La stessa programmazione comunale dimostra, del resto, che il percorso non può considerarsi concluso. Nel documento strategico PRIUS pubblicato nel 2026 compare ancora l'obiettivo di una “Smart City per la mobilità sicura e sostenibile”, con interventi legati alla pianificazione urbana, all'innovazione e all'efficientamento dei servizi pubblici. Il tema Smart City rimane quindi presente nella programmazione dell'amministrazione.
Ed è proprio per questo che oggi occorre compiere un passo ulteriore.
Salerno non ha bisogno di un altro documento che descriva genericamente la città intelligente del futuro. Ha bisogno di una pianificazione operativa aggiornata, che riparta dal Piano del 2023 e dica con chiarezza cosa è stato fatto, cosa non è stato fatto e cosa deve essere realizzato nei prossimi anni.
Servirebbe un cronoprogramma pubblico, accompagnato da indicatori verificabili e aggiornamenti periodici. Servirebbe un vero portale Open Data. Servirebbe rendere comprensibili e, quando possibile, accessibili i dati prodotti dalle infrastrutture urbane. Servirebbe integrare maggiormente mobilità, ambiente, energia, territorio e servizi. E servirebbe coinvolgere università, associazioni, comunità tecnologiche, imprese e cittadini non soltanto come destinatari finali delle innovazioni, ma come soggetti capaci di utilizzare i dati e contribuire alla progettazione dei servizi.

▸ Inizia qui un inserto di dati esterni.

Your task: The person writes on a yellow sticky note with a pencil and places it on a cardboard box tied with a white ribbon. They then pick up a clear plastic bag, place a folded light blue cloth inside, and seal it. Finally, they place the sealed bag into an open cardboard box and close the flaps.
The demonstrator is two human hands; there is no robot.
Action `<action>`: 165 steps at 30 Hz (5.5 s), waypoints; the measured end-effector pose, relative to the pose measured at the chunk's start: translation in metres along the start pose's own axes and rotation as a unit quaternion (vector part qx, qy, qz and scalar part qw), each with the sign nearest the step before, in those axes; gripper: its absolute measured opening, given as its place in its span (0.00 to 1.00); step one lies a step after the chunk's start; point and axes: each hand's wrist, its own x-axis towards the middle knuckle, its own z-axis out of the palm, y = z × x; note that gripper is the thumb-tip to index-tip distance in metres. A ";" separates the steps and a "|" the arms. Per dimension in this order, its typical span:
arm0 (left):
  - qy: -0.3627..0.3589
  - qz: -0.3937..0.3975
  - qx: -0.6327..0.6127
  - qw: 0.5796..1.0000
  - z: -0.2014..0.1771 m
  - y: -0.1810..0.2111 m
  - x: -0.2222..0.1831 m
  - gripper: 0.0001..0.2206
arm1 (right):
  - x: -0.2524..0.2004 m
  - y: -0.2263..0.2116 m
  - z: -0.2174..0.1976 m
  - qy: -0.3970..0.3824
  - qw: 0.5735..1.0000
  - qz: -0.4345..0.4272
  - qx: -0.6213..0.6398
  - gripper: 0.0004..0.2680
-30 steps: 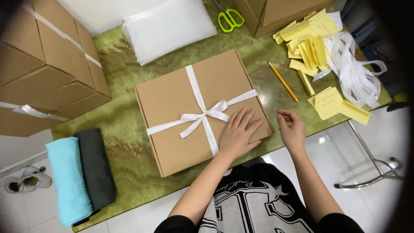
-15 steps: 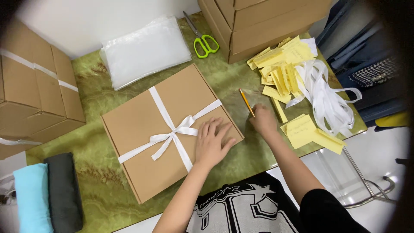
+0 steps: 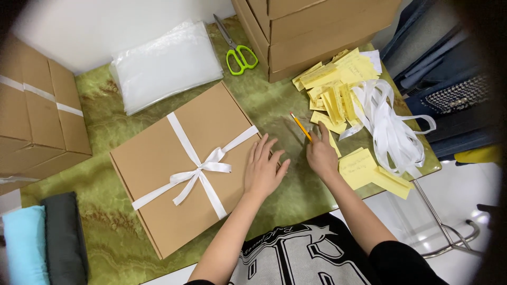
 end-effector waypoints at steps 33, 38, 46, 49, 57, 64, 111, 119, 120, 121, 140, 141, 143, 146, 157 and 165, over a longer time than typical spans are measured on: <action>0.011 -0.020 -0.039 0.999 0.018 -0.012 0.004 0.13 | 0.034 0.067 -0.014 0.183 0.915 -0.164 0.320 0.21; 0.014 -0.005 -0.034 0.999 0.018 -0.011 0.002 0.10 | 0.014 0.066 -0.035 0.146 0.961 -0.113 0.207 0.20; 0.049 0.015 -0.017 0.999 0.018 -0.011 0.002 0.07 | 0.016 0.175 -0.013 0.199 0.959 0.105 0.171 0.11; 0.048 0.022 -0.014 0.998 0.021 -0.013 0.002 0.07 | -0.003 0.230 -0.011 0.254 0.941 0.153 0.163 0.08; 0.107 0.074 0.014 0.991 0.016 -0.011 0.003 0.08 | -0.102 0.238 -0.033 0.357 0.862 0.288 0.215 0.10; 0.028 0.018 0.010 0.999 0.021 -0.011 0.002 0.08 | -0.106 0.288 0.006 0.346 0.869 0.262 0.238 0.24; -0.125 -0.277 -0.646 0.701 -0.023 0.055 -0.018 0.10 | -0.070 -0.007 -0.097 -0.109 0.812 -0.056 0.571 0.09; -0.110 -0.336 -0.622 0.699 -0.101 0.042 -0.052 0.37 | -0.071 -0.026 -0.055 -0.082 0.852 -0.048 0.515 0.04; -0.103 -0.349 -0.588 0.723 -0.110 0.040 -0.055 0.45 | -0.071 -0.024 -0.048 -0.074 0.861 -0.053 0.500 0.05; -0.101 -0.349 -0.588 0.723 -0.107 0.034 -0.060 0.45 | -0.079 -0.034 -0.051 -0.075 0.861 -0.055 0.500 0.05; 0.050 -0.360 -0.399 0.842 -0.071 -0.033 -0.092 0.16 | -0.067 -0.057 0.029 -0.053 0.954 -0.060 0.289 0.08; 0.062 -0.315 -0.337 0.885 -0.064 -0.042 -0.094 0.13 | -0.055 -0.055 0.032 -0.057 0.965 -0.063 0.248 0.08; 0.114 -0.258 -0.269 0.921 -0.077 -0.046 -0.097 0.12 | -0.034 -0.059 0.034 -0.051 0.978 -0.090 0.181 0.08; 0.151 -0.164 -0.137 0.965 -0.064 -0.067 -0.105 0.15 | -0.016 -0.062 0.038 -0.049 0.988 -0.121 0.082 0.08; 0.101 -0.039 -0.006 0.994 -0.065 -0.078 -0.123 0.13 | -0.009 -0.095 0.027 0.067 0.966 -0.219 0.119 0.07; 0.112 -0.044 0.012 0.993 -0.053 -0.081 -0.124 0.14 | -0.031 -0.105 0.070 -0.058 0.820 -0.083 0.564 0.14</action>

Perché esiste anche un rischio che Salerno dovrebbe evitare: confondere una collezione di progetti digitali con una strategia digitale.
Si possono avere un nuovo portale, alcuni servizi online, applicazioni sul cloud, pagamenti elettronici e singoli sistemi tecnologici senza avere ancora costruito una Smart City. La differenza sta nell'integrazione, nella capacità di utilizzare i dati per governare meglio il territorio e soprattutto nella possibilità di misurare i risultati.

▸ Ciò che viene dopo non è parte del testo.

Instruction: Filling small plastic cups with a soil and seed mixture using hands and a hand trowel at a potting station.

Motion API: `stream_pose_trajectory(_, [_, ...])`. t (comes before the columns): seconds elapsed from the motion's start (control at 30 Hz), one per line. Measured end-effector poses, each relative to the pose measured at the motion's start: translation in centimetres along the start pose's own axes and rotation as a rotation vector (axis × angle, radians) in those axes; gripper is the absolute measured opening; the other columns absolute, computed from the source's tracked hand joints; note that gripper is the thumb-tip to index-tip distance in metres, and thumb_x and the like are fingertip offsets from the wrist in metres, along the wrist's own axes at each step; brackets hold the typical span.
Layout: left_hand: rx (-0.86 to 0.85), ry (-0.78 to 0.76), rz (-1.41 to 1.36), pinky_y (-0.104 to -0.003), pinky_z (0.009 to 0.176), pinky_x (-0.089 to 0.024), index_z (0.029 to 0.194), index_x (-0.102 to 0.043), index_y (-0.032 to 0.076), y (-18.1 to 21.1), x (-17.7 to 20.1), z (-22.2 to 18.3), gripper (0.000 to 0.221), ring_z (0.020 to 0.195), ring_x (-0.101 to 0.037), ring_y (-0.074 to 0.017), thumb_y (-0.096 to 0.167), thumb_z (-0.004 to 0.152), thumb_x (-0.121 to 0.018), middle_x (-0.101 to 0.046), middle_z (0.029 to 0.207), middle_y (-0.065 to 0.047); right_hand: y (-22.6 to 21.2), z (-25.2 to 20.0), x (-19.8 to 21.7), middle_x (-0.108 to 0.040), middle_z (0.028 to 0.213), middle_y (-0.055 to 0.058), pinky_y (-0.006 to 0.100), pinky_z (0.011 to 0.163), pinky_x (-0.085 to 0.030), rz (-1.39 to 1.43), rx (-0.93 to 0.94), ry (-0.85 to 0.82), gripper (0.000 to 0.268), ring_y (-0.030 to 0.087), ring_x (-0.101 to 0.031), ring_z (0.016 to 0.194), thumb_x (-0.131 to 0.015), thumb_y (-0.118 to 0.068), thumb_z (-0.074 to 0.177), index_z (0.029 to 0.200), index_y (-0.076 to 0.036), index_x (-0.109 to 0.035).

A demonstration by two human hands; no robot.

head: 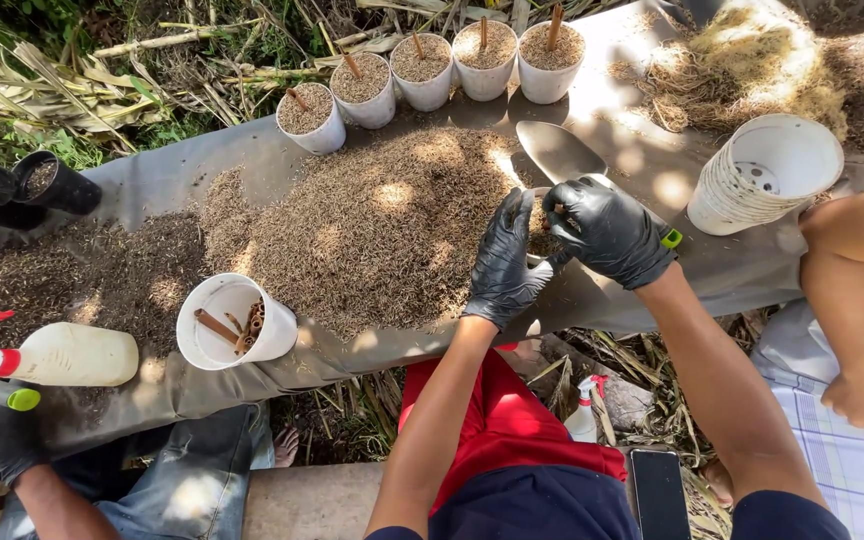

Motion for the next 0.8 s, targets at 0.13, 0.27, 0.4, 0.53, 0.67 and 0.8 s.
stream_pose_trajectory(0.13, [0.003,0.025,-0.016,-0.049,0.117,-0.047,0.150,-0.043,0.006,0.0,0.1,-0.3,0.093,0.142,-0.048,-0.0399,0.046,0.077,-0.084,-0.046,0.151,-0.022,-0.7,-0.4,-0.3,-0.062,0.080,0.011,0.044,0.073,-0.056,-0.056,0.023,-0.008,0.011,0.037,-0.066,0.085,-0.070,-0.017,0.094,0.099,-0.010,-0.064])
stream_pose_trajectory(0.27, [-0.020,0.027,-0.041,-0.048,0.123,-0.041,0.156,-0.036,0.006,0.6,0.5,0.1,0.098,0.148,-0.042,-0.0386,0.033,0.076,-0.085,-0.042,0.156,-0.021,-0.2,-0.2,-0.1,-0.064,0.084,0.017,0.048,0.076,-0.055,0.001,0.017,-0.002,0.017,0.041,-0.066,0.090,-0.071,-0.011,0.091,0.104,-0.005,-0.063])
stream_pose_trajectory(0.4, [0.006,0.034,-0.024,-0.043,0.124,-0.041,0.155,-0.037,0.008,-0.2,-0.4,0.0,0.098,0.149,-0.042,-0.0341,0.037,0.074,-0.084,-0.040,0.157,-0.017,0.0,-0.3,-0.2,-0.064,0.082,0.011,0.044,0.082,-0.055,-0.001,0.071,-0.037,0.016,0.036,-0.067,0.089,-0.071,-0.010,0.088,0.102,-0.009,-0.063])
stream_pose_trajectory(0.53, [0.006,0.018,-0.049,-0.045,0.123,-0.041,0.155,-0.036,0.007,-0.6,-0.6,-0.2,0.099,0.148,-0.042,-0.0354,0.036,0.074,-0.085,-0.041,0.157,-0.019,-0.6,0.0,0.3,-0.063,0.079,0.015,0.043,0.083,-0.054,-0.006,0.100,-0.066,0.014,0.038,-0.067,0.085,-0.070,-0.004,0.087,0.098,-0.005,-0.061])
stream_pose_trajectory(0.67, [0.001,0.010,-0.049,-0.046,0.123,-0.042,0.155,-0.037,0.005,-0.3,-0.3,-0.1,0.098,0.147,-0.043,-0.0368,0.029,0.073,-0.085,-0.041,0.156,-0.020,-1.5,0.8,-0.1,-0.064,0.075,0.008,0.040,0.082,-0.055,-0.028,0.133,-0.130,0.012,0.032,-0.068,0.080,-0.071,-0.012,0.088,0.092,-0.011,-0.059])
stream_pose_trajectory(0.8, [0.025,-0.009,-0.025,-0.045,0.121,-0.043,0.156,-0.036,0.008,0.9,0.5,0.4,0.099,0.147,-0.043,-0.0346,0.031,0.072,-0.083,-0.040,0.158,-0.017,0.9,0.5,-1.4,-0.063,0.076,0.016,0.048,0.075,-0.054,0.089,0.085,-0.173,0.015,0.040,-0.064,0.079,-0.068,-0.010,0.087,0.098,-0.005,-0.060])
Point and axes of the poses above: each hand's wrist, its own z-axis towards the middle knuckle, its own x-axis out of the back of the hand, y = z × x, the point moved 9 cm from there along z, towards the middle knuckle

A tre anni dal Piano Smart City, quindi, il giudizio non può essere semplicemente negativo: alcune cose sono state fatte e alcune sono importanti. La digitalizzazione dell'amministrazione procede, infrastrutture nazionali come PDND, pagoPA, SPID, CIE e App IO stanno entrando sempre più profondamente nei servizi comunali e sono stati avviati interventi sulla cybersecurity e sull'accessibilità.
Ma proprio perché le fondamenta digitali stanno crescendo, diventa ancora più urgente costruire sopra di esse la città immaginata nel 2023.

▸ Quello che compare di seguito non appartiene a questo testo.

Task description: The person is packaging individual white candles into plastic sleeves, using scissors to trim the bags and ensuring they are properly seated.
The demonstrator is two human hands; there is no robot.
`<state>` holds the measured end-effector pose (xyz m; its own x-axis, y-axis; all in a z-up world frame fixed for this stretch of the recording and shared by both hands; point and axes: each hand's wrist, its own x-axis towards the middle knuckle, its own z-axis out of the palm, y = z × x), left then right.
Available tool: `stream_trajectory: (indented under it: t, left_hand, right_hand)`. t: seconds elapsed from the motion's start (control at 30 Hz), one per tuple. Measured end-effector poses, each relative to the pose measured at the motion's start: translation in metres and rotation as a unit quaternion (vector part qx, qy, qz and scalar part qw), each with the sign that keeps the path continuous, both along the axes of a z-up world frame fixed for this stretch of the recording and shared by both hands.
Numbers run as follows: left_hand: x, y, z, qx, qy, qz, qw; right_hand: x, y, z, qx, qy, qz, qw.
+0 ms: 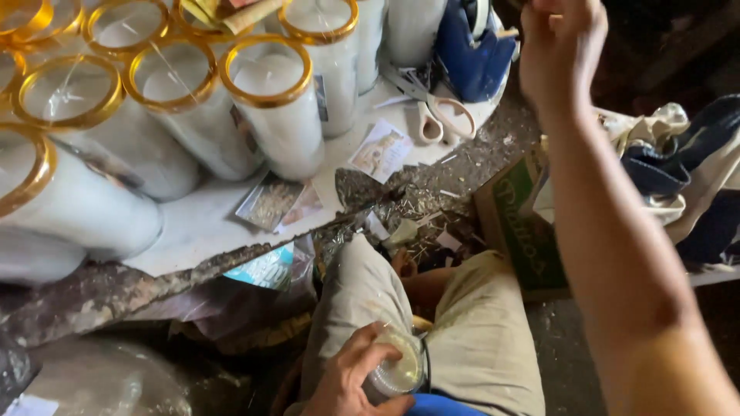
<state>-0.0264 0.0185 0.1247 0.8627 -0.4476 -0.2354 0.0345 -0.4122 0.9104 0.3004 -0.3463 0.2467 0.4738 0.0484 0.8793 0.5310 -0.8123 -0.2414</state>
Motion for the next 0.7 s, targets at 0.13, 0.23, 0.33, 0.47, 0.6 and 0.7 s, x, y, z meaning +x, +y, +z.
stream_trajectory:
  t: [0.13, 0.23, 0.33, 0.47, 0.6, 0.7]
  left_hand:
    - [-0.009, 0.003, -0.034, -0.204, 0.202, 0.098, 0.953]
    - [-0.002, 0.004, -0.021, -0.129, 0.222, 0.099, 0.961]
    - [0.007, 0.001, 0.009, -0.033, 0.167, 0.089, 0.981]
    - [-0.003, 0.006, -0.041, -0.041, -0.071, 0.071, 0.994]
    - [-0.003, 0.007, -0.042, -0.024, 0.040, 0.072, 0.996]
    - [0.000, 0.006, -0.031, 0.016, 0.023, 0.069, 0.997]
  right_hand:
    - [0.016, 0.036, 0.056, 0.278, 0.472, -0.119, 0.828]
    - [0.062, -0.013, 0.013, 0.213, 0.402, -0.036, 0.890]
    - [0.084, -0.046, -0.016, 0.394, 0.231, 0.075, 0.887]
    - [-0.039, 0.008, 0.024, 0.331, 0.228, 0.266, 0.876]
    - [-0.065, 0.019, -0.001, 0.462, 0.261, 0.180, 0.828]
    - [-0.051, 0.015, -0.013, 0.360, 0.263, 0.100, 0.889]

Il vero ritardo non consiste soltanto nelle singole opere ancora da realizzare. Consiste nella difficoltà, per il cittadino, di vedere il disegno complessivo, seguirne l'avanzamento e misurarne i risultati.
Una città diventa davvero intelligente non quando utilizza molta tecnologia, ma quando riesce a trasformare tecnologia e dati in servizi migliori, decisioni più consapevoli, maggiore sostenibilità e una partecipazione più informata dei cittadini.
Salerno ha già scritto nel 2023 una parte importante di questo progetto.
Adesso deve renderlo visibile, misurabile e soprattutto realizzarlo.